USA$ratio <- USA$male_prob_death / USA$female_prob_death
USA_2019 <- subset(USA, Year == 2019)
ggplot(USA_2019, aes(x = Age, y = ratio)) +
geom_point() +
labs(title = "Male to Female Probability of Death Ratio in 2019",
x = "Age",
y = "Male to Female Ratio") +
theme_minimal()
summary(USA$ratio)
## Min. 1st Qu.
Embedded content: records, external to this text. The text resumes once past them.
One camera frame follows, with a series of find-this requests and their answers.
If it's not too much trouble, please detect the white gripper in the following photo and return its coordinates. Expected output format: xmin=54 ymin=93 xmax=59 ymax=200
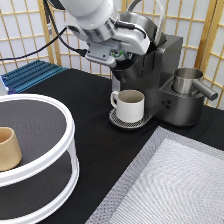
xmin=85 ymin=21 xmax=150 ymax=68

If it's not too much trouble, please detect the grey coffee machine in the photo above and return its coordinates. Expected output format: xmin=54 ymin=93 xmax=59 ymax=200
xmin=109 ymin=0 xmax=204 ymax=129

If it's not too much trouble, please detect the white coffee pod green lid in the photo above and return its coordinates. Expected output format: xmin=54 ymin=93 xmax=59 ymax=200
xmin=112 ymin=51 xmax=125 ymax=61

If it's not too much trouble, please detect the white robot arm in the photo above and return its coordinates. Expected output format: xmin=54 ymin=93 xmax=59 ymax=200
xmin=48 ymin=0 xmax=150 ymax=68

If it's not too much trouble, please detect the white ceramic mug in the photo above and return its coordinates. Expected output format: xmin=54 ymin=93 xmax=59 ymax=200
xmin=110 ymin=90 xmax=145 ymax=123

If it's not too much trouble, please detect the steel milk frother jug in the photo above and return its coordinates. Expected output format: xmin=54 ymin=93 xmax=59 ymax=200
xmin=172 ymin=68 xmax=218 ymax=101

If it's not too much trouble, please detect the blue ribbed metal block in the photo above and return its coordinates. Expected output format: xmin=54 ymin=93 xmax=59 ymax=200
xmin=2 ymin=60 xmax=66 ymax=94

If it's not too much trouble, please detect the wooden shoji screen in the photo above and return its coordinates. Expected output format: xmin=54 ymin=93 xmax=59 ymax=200
xmin=0 ymin=0 xmax=224 ymax=110

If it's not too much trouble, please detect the grey woven placemat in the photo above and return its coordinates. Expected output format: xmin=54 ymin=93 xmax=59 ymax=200
xmin=85 ymin=127 xmax=224 ymax=224

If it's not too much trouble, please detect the white two-tier round shelf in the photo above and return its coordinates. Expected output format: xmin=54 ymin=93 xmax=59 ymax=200
xmin=0 ymin=94 xmax=79 ymax=224

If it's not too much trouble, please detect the tan wooden cup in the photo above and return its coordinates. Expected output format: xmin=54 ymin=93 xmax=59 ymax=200
xmin=0 ymin=127 xmax=22 ymax=172

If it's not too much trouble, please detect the black cable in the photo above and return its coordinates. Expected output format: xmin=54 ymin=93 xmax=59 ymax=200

Median Mean 3rd Qu. Max.
## 1.000 1.407 1.652 1.740 1.907 3.523
Describe what you saw in Task 4. How would you explain this? I saw an incline between 15 and 20 years but also noticed that as they got older it started declining. The oldest drops between 1 and 1.5.Females generally have a longer life.